Operational - departments remain legally separate but join together both administrative and operation functions, delivering services as if they were one with boundaries becoming invisible.
Full - two departments legally become a single legal agency with taxing authority with boundaries becoming invisible. Currently this is not legally allowed in Wisconsin unlike many states.
Merge - one department absorbs the other, resulting in a single entity.
In an administrative consolidation, the focus needs to be the leadership and support resources. Can your department consolidate administrative functions such as secretarial, IT, human resource, payroll, bookkeeping, ambulance billing, purchasing, etc. Could a single Fire Chief administer two departments?
In the functional, operational, and full consolidation it is advantageous to begin, after a outcome is clearly defined, by inventorying the assets of each department and identify areas of unneeded duplication. Most departments already have mutual/automatic aid agreements with their neighbors. Functional consolidation just expands the concept of mutual/automatic aid to an everyday concept. For example, instead of each department purchasing an aerial device could they jointly purchase and utilize this apparatus in both communities when needed. Could one department provide a reserve engine for several communities if another department would provide a reserve tender or squad? Instead of department purchasing a squad and tender, could one community purchase the squad the other the tender and the apparatus goes where it is needed. Could several departments share a training officer; after all isn't training a safety issue? These types of consolidation will eliminate unnecessary and expensive duplication of resources.
Believing you must have all the resources needed within your personal arsenal leads to the situation actually encountered in your state. Three small fire departments and one rescue squad considered consolidation. Between the four agencies they had more "jaws of life" equipment than the City of Milwaukee; needless to say call volumes and service demands were not similar.
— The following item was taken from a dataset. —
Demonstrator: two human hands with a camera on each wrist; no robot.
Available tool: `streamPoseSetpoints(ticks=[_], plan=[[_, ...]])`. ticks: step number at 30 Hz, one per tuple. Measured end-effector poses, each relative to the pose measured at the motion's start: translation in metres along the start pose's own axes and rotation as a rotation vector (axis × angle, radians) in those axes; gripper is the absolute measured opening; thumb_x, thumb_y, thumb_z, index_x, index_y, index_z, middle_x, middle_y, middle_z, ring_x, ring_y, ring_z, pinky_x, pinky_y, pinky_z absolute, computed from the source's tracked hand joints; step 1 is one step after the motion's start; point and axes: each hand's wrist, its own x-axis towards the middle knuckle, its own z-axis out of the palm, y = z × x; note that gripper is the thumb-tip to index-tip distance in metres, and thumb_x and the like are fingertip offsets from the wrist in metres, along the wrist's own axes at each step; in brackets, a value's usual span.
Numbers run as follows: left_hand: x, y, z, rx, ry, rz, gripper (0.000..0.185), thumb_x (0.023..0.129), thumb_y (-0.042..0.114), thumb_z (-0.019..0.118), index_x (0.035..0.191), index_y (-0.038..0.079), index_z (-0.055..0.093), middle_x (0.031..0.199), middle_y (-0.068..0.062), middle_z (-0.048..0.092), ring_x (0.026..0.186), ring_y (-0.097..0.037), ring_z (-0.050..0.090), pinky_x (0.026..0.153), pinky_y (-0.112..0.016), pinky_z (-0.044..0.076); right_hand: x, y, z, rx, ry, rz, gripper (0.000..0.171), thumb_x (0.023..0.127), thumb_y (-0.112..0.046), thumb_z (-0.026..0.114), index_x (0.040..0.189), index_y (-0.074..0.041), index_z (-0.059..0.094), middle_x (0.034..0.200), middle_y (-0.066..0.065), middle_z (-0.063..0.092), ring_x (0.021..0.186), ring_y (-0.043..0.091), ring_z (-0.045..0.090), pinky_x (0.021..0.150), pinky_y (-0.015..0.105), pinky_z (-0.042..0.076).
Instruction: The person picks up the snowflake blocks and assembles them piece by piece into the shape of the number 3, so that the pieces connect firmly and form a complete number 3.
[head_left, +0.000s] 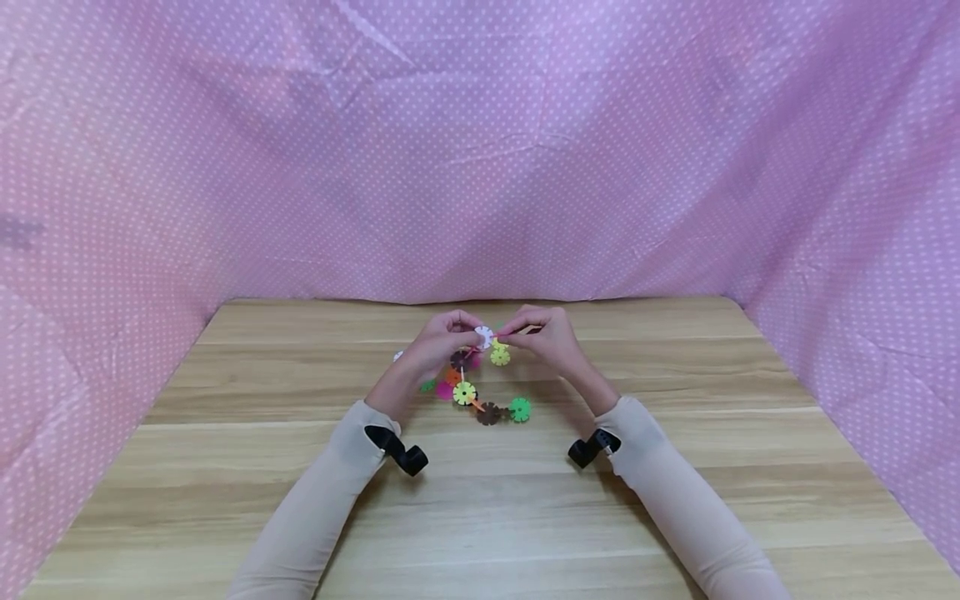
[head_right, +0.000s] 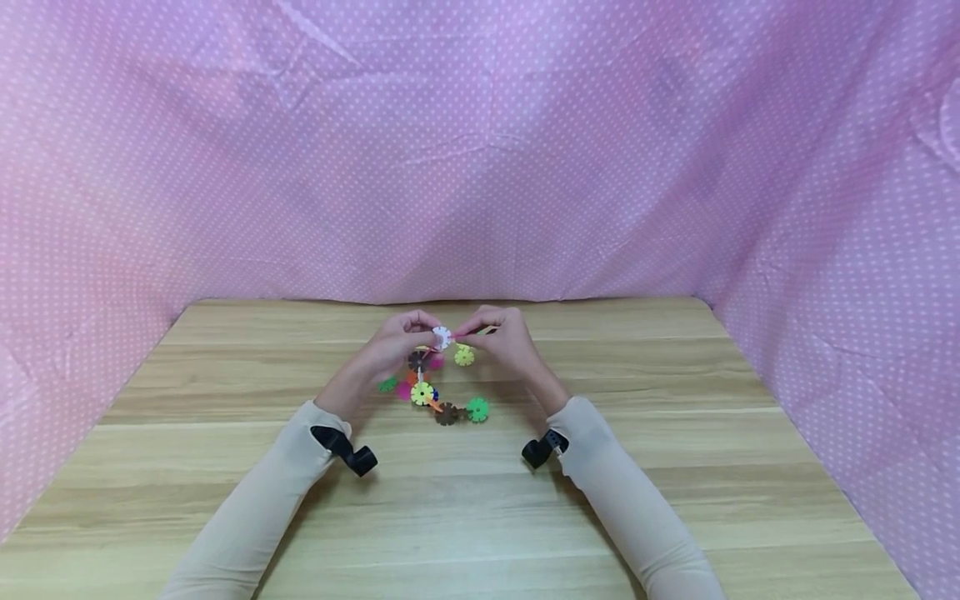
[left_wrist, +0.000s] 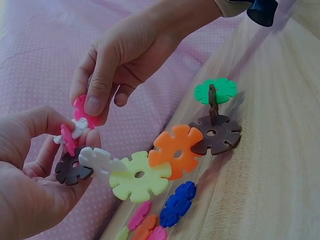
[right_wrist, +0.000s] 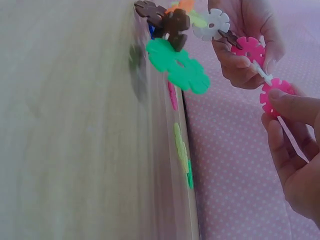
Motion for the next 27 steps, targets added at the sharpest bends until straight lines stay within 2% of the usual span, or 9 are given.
streamPoseSetpoints(ticks=[7, 13, 19, 27], plan=[[-0.0005, 0.0012, 0.0010, 0.000, 0.011, 0.012, 0.015, 0.091, -0.006, 0.064, 0.104, 0.002, 0.063, 0.091, -0.001, 0.067, 0.078, -0.012, 0.066, 0.068, -0.021, 0.057, -0.0011, 0.0014, -0.0015, 0.043, -0.001, -0.026, 0.008, 0.081, 0.004, 0.081, 0.089, 0.003, 0.079, 0.086, 0.013, 0.073, 0.073, 0.008, 0.067, 0.065, 0.023, 0.061], [-0.0006, 0.0012, 0.0022, -0.017, 0.022, 0.049, 0.015, 0.090, -0.007, 0.065, 0.100, 0.004, 0.064, 0.086, 0.000, 0.068, 0.073, -0.011, 0.065, 0.066, -0.020, 0.056, -0.0003, 0.0011, 0.0003, 0.042, 0.011, -0.037, 0.009, 0.081, 0.006, 0.081, 0.089, 0.006, 0.078, 0.087, 0.020, 0.071, 0.072, 0.007, 0.066, 0.064, 0.020, 0.059], [-0.0010, 0.0006, -0.0005, -0.004, 0.018, 0.037, 0.013, 0.091, -0.004, 0.066, 0.099, 0.006, 0.063, 0.087, -0.002, 0.067, 0.070, -0.010, 0.064, 0.062, -0.019, 0.054, 0.0010, -0.0001, 0.0067, -0.004, 0.007, -0.046, 0.009, 0.081, 0.005, 0.081, 0.089, 0.005, 0.079, 0.089, 0.026, 0.071, 0.073, 0.008, 0.064, 0.062, 0.017, 0.057], [-0.0019, 0.0037, -0.0040, 0.053, 0.014, -0.002, 0.014, 0.092, 0.000, 0.067, 0.104, 0.005, 0.062, 0.089, -0.001, 0.068, 0.074, -0.012, 0.066, 0.066, -0.021, 0.057, 0.0021, -0.0026, 0.0070, -0.034, -0.013, 0.016, 0.009, 0.083, -0.003, 0.082, 0.092, 0.000, 0.080, 0.093, 0.020, 0.073, 0.079, 0.011, 0.067, 0.069, 0.021, 0.060]])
Today in Wisconsin full consolidations (by definition) are not allowed. However, operational consolidations offer the same benefits with the exception of an independent taxing authority (i.e. district). In both of these types of consolidations the areas served are done so by a single department under a single Fire Chief. To the citizen it is simply a department that serves more than one community.
A merge is exactly what it implies. One department simply absorbs the other and provides protection to both areas. Although at the unset a merge might sound like a difficult way to combine resources; it is in fact the quickest, most practical, and often the least expensive method.
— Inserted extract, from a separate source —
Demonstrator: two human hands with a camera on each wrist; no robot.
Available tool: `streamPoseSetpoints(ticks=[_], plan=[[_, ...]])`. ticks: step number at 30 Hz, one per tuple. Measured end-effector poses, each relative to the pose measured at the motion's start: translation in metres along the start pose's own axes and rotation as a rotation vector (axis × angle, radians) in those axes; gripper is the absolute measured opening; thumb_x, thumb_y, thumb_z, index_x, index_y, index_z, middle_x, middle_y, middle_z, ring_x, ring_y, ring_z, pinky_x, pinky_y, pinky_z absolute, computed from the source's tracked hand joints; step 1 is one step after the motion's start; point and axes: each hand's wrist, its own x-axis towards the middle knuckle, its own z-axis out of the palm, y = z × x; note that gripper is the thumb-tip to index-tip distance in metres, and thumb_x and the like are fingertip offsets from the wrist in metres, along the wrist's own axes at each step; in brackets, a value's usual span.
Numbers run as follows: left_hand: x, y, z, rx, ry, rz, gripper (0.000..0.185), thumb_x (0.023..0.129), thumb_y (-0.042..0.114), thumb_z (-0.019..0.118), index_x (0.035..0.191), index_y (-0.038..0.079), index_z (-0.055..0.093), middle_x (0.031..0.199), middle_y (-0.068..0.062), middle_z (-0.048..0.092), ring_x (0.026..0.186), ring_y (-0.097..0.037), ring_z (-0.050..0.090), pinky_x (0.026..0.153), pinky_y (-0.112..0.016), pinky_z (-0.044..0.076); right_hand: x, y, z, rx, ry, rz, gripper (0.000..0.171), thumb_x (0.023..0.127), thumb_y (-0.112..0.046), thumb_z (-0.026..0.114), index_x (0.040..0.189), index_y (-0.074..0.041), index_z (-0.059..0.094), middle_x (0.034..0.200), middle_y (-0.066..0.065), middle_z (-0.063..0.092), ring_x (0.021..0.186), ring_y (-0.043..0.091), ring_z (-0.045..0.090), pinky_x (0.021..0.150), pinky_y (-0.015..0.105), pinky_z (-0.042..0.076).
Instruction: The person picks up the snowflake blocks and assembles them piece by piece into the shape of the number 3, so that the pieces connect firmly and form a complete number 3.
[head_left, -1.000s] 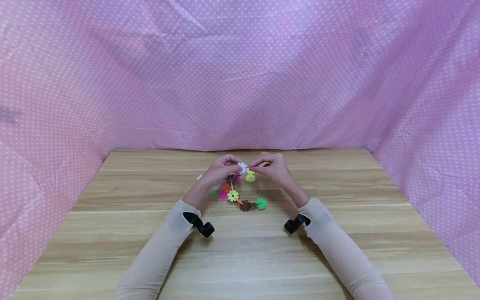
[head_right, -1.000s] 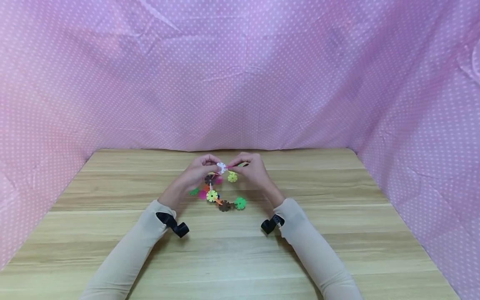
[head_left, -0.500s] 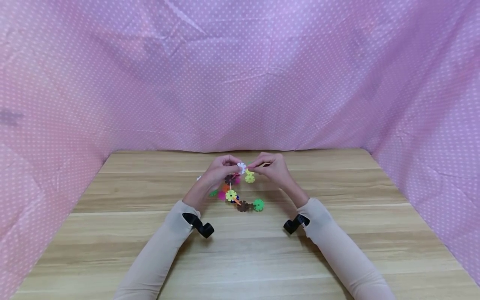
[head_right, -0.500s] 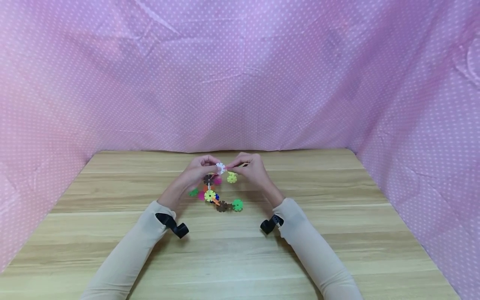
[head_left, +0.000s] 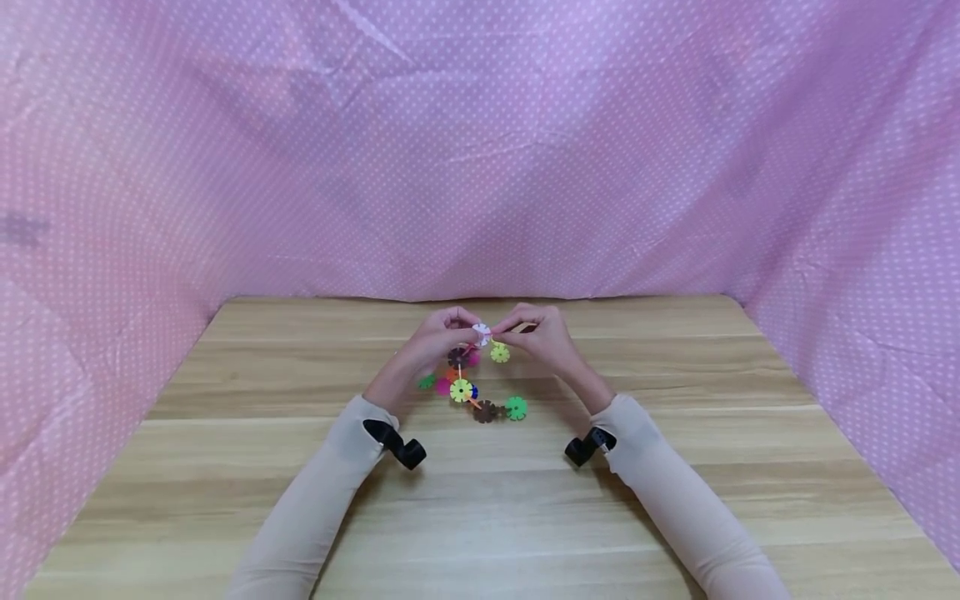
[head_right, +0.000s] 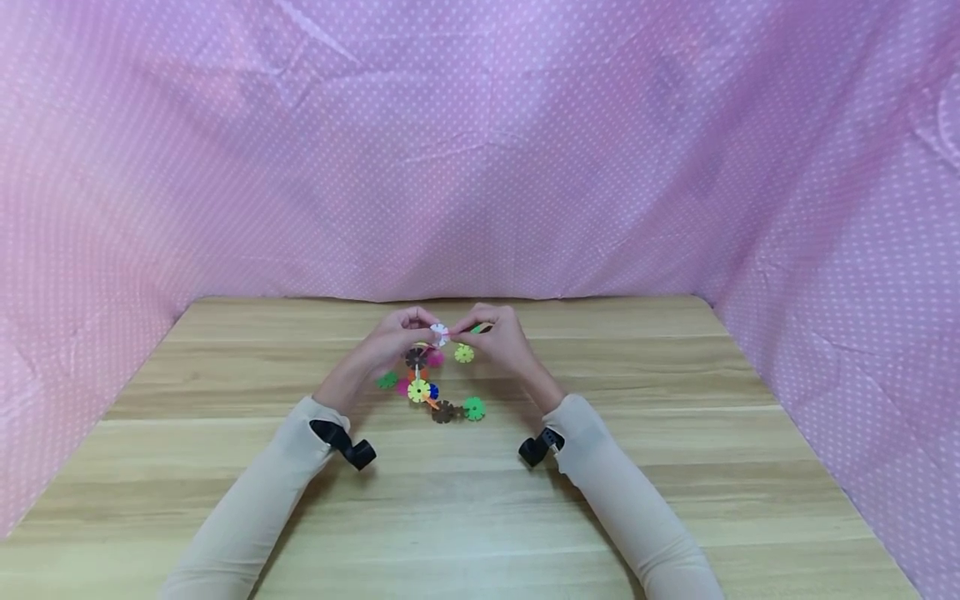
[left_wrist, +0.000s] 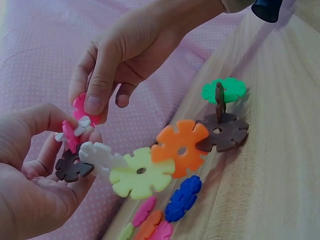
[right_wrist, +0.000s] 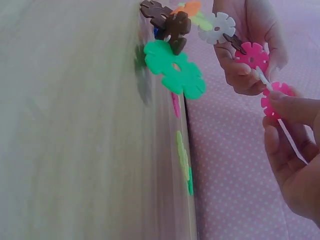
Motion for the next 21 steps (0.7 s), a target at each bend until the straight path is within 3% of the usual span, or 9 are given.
streamPoseSetpoints(ticks=[4, 7, 11, 21], plan=[[0.002, 0.000, -0.002, 0.018, -0.006, -0.012, 0.015, 0.092, -0.001, 0.065, 0.106, 0.004, 0.061, 0.090, -0.001, 0.068, 0.078, -0.013, 0.066, 0.068, -0.022, 0.057, 0.002, 0.001, -0.002, 0.008, -0.032, 0.031, 0.011, 0.084, -0.003, 0.082, 0.094, 0.000, 0.079, 0.096, 0.019, 0.074, 0.086, 0.025, 0.070, 0.072, 0.025, 0.062], [0.002, -0.001, -0.005, 0.045, -0.018, -0.020, 0.016, 0.093, 0.000, 0.063, 0.109, 0.003, 0.061, 0.093, -0.001, 0.066, 0.081, -0.013, 0.065, 0.070, -0.022, 0.056, 0.002, 0.001, -0.004, 0.003, -0.058, 0.052, 0.014, 0.084, -0.002, 0.081, 0.098, 0.001, 0.077, 0.099, 0.020, 0.074, 0.088, 0.024, 0.070, 0.074, 0.026, 0.062], [0.002, -0.002, -0.010, 0.080, -0.037, -0.035, 0.018, 0.093, 0.003, 0.065, 0.111, 0.003, 0.060, 0.095, -0.001, 0.065, 0.085, -0.014, 0.064, 0.074, -0.023, 0.056, 0.004, 0.002, -0.006, -0.007, -0.085, 0.067, 0.020, 0.084, 0.000, 0.080, 0.103, 0.003, 0.075, 0.102, 0.022, 0.075, 0.086, 0.013, 0.069, 0.078, 0.024, 0.060], [0.002, 0.000, -0.013, 0.073, -0.062, -0.095, 0.018, 0.095, 0.008, 0.066, 0.112, 0.007, 0.061, 0.096, -0.002, 0.066, 0.086, -0.022, 0.066, 0.070, -0.026, 0.055, 0.006, 0.013, -0.019, -0.082, -0.212, 0.114, 0.027, 0.083, 0.003, 0.080, 0.108, 0.007, 0.072, 0.097, 0.022, 0.074, 0.084, 0.015, 0.068, 0.078, 0.022, 0.058]])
What Will Happen If We Do This?
There will always be fires to fight, victims to treat, and a host of other activities conducted by today's progressive fire service. Scarce resources (people and money) can be combined to provide the personnel, apparatus, and equipment needed to safely function at the emergency scene. Initially, there will be those that feel they will lose power/control; but the issue isn't about power and/or control it should be about providing the highest level of service within the fiscal capabilities of the communities.
The title of this article asked if consolidations were inevitable? The author has spent a great portion of his life researching, reading, writing about, creating, and/or implementing consolidations and therefore, answers that question as 'yes'. Perhaps a better question more applicable to today's enivornment would be: who will lead the consolidation - the fire service or someone from outside the fire service? That answer Chief, is most often within your control. Opportunities most often come disguised a problem - Chiefs that can recognize them find their department benefiting - those that can't, most often find much to complain about.